Pertence ao Código Civil (DL n.º 47344/66, de 25 de Novembro)
Este artigo estabelece uma limitação importante ao direito do credor de reforçar certas hipotecas. Especificamente, refere-se às hipotecas mencionadas nas alíneas e) e f) do artigo 705.º (que tratam de hipotecas sobre bens futuros e sobre colheitas, respetivamente). O credor só pode reforçar estas hipotecas — ou seja, aumentar o seu valor garantido — se os bens que as garantem continuarem a existir e puderem manter-se como garantia. Se os bens desaparecerem, forem alienados ou deixarem de poder ser penhorados, o credor perde o direito de reforço.
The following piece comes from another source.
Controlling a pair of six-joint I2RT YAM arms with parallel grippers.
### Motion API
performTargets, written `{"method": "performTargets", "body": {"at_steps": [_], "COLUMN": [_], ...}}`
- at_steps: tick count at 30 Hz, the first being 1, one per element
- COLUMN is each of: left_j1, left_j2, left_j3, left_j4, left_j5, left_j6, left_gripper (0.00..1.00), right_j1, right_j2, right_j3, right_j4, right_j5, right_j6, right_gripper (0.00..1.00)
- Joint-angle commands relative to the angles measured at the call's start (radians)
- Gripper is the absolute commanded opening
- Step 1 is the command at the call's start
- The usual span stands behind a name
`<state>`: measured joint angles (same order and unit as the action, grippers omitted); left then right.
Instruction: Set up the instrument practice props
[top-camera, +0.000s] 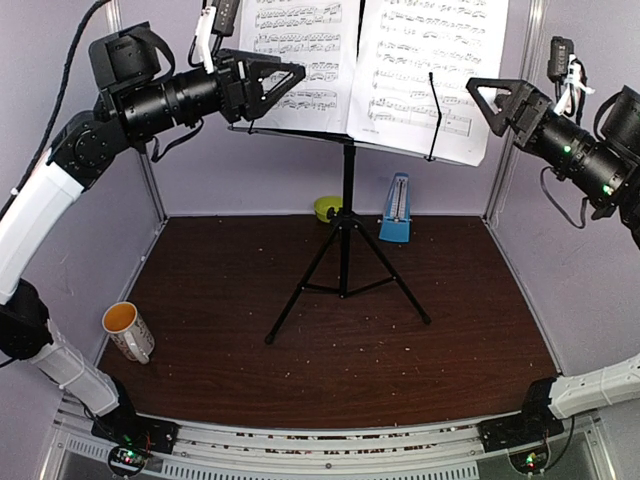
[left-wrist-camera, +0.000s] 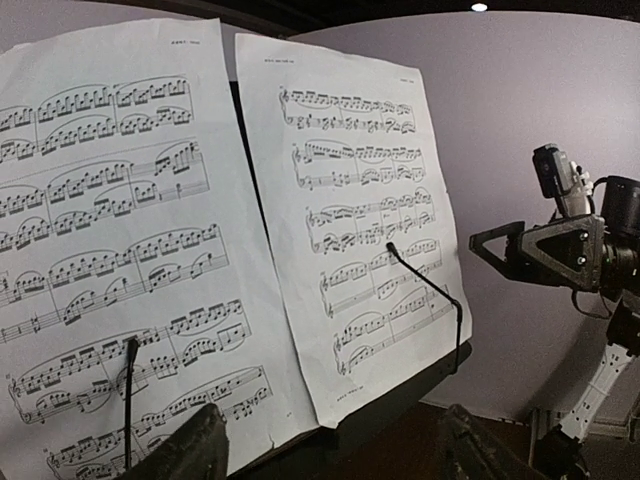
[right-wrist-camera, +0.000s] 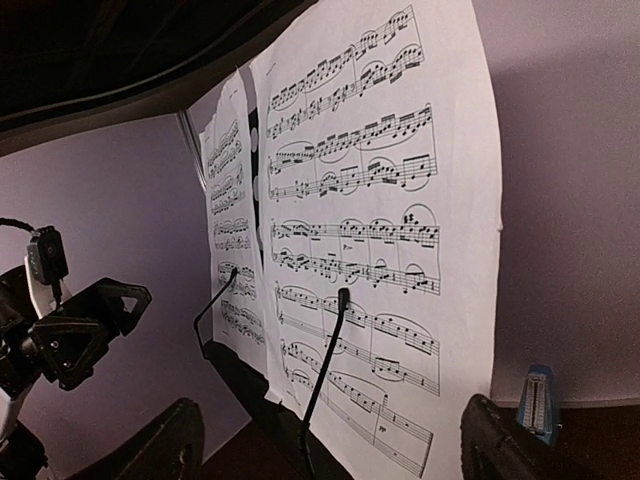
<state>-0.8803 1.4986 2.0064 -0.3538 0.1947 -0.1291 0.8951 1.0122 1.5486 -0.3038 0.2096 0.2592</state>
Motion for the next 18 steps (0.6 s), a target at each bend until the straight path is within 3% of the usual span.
{"method": "performTargets", "body": {"at_steps": [1,10,18], "left_j1": [0.057,0.223,0.405], "left_j2": [-0.107,-0.300,-0.405], "left_j3": [-0.122,-0.401,-0.474], "left_j4": [-0.029,-0.143,-0.545], "left_j5": [-0.029,-0.097,-0.236], "left_j6": [-0.084,-0.310,-0.399], "left_gripper": [0.75,0.79,0.83], "right_j1": [0.000,-0.004,-0.006], "right_j2": [-0.078,-0.278,-0.307], "right_j3": [-0.060,-0.312,-0.477], "right_j4": [-0.066,-0.152,-0.215], "right_j5": [0.022,0.124,0.136], "right_j6": [0.002,0.093,0.172], "right_gripper": [0.92,0.98,0.99]}}
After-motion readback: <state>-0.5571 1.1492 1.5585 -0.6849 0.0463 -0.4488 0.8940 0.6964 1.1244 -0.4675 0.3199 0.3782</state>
Esta norma protege o devedor contra aumentos injustificados de garantias quando os bens deixaram de existir ou deixaram de servir a sua função de garantia.
Um agricultor constitui hipoteca sobre a colheita de trigo que espera obter no próximo ano. Se antes da colheita a propriedade for vendida a terceiro, o credor não pode reforçar a hipoteca porque a garantia deixou de incidir sobre os bens especificados (a colheita já não será do devedor original).
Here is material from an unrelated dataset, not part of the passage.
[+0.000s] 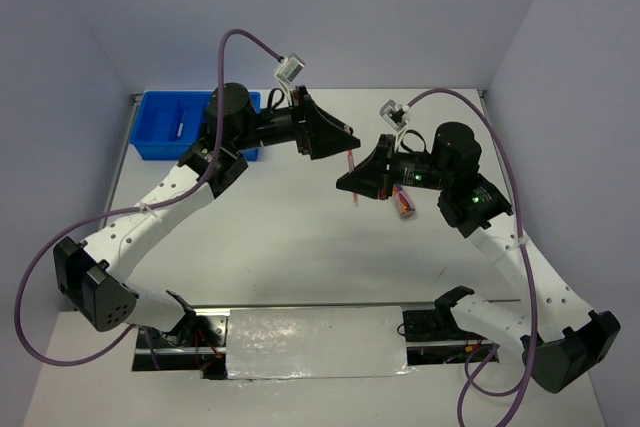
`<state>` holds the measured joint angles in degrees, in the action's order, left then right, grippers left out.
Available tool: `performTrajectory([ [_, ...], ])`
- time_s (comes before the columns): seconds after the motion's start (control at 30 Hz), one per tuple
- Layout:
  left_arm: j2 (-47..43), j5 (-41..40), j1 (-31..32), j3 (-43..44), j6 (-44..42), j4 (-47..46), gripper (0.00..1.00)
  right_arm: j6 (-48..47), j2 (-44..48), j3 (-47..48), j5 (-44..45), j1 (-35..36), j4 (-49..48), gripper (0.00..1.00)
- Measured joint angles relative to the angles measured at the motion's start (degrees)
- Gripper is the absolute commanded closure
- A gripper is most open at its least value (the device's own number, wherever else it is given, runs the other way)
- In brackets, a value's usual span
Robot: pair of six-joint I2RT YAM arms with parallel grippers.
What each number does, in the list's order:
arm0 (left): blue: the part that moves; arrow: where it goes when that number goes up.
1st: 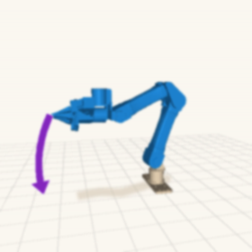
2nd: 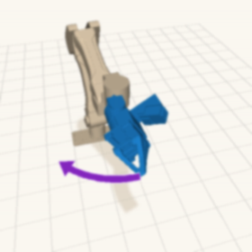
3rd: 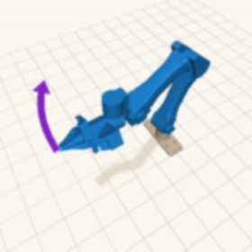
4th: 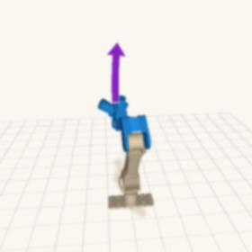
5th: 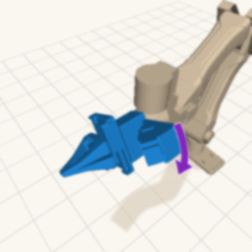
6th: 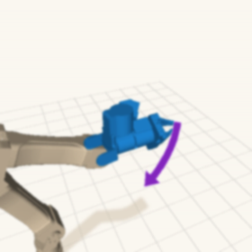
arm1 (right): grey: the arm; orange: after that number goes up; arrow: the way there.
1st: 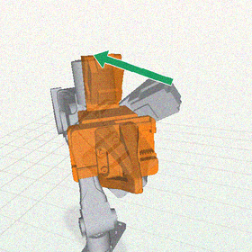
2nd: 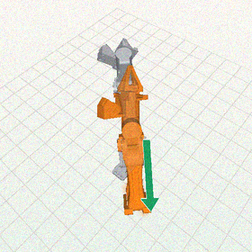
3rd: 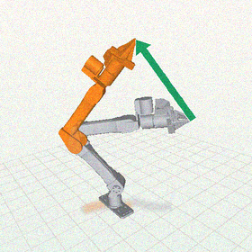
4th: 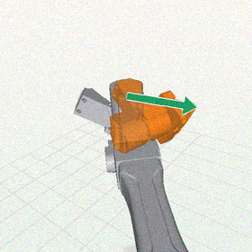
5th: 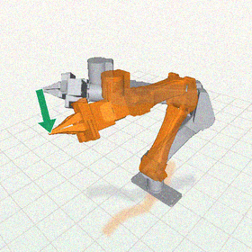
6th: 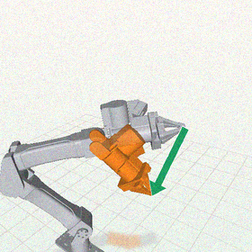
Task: Sort the stationery into containers
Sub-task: Close the pen cap on the pen.
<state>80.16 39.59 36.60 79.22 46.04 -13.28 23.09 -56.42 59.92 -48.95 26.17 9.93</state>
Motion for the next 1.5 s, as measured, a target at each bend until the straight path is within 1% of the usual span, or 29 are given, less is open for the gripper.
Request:
performTrajectory([
  [0.03,0.00,-0.83,-0.17,0.92,-0.70,0.50,0.22,0.00,0.04,-0.22,-0.02,0.00,0.02,1.00],
  [0.13,0.00,-2.43,-1.16,2.32,-1.09,1.09,0.30,-0.04,0.07,-0.35,-0.04,0.04,0.11,1.00],
  [0.17,0.00,-2.69,-1.57,2.40,-1.05,1.14,0.36,-0.04,0.11,-0.35,-0.07,0.07,0.13,1.00],
  [0.33,1.07,-2.71,-2.40,2.56,-0.52,0.85,0.39,0.00,0.66,-0.37,0.09,0.22,0.50,1.00],
  [0.5,1.42,-1.60,-2.38,1.73,1.64,-1.79,0.50,-0.11,0.68,-0.37,0.26,0.22,0.92,1.00],
  [0.6,1.42,-0.44,-2.38,0.55,3.74,-4.59,0.72,-0.26,0.63,-0.37,0.52,0.22,1.55,1.00],
  [0.63,1.42,-0.02,-2.34,0.24,4.33,-5.40,0.90,-0.33,0.48,-0.35,0.72,0.22,1.86,1.00],
  [0.67,1.42,0.50,-2.29,0.11,5.14,-6.05,0.99,-0.42,0.31,-0.33,0.96,0.22,2.12,1.00],
  [0.7,1.49,0.74,-2.23,0.09,5.31,-6.34,1.00,-0.61,0.09,-0.28,1.16,0.24,2.21,1.00],
  [0.87,1.46,-0.17,-2.21,-0.37,5.42,-8.13,1.00,-1.44,-1.88,2.86,2.16,0.33,4.72,1.00],
  [1.0,0.87,-3.89,-2.01,-1.64,5.16,-9.53,1.00,-2.60,-5.09,7.56,3.45,0.17,8.92,1.00],
  [1.1,-0.59,-9.14,-1.18,-3.32,4.50,-10.16,1.00,-3.39,-8.46,12.04,2.54,-0.20,12.59,1.00],
  [1.3,-4.57,-20.94,1.36,-8.26,3.39,-14.49,1.00,-6.45,-15.61,24.24,-0.07,-0.33,23.82,1.00],
  [1.4,-5.92,-27.93,3.61,-11.17,3.37,-17.92,1.00,-8.00,-18.64,31.08,-1.44,-0.37,29.94,1.00],
  [1.5,-6.47,-33.11,6.56,-11.89,3.21,-20.59,1.00,-9.16,-21.33,38.03,-3.30,-0.46,34.95,1.00],
])
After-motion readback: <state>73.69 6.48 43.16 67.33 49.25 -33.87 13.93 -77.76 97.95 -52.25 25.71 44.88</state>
Uma empresa constitui hipoteca sobre equipamento industrial que ainda irá adquirir. Após adquirir e hipotecar o equipamento, este é destruído num acidente. O credor não pode reforçar a hipoteca porque o bem deixou de existir e não pode mais garantir a obrigação.
Um agricultor empenha a futura colheita como garantia. Posteriormente, vende a parcela de terreno a outra pessoa. O credor não pode reforçar a hipoteca porque a garantia já não incide sobre bens do devedor original, perdendo a sua eficácia prática.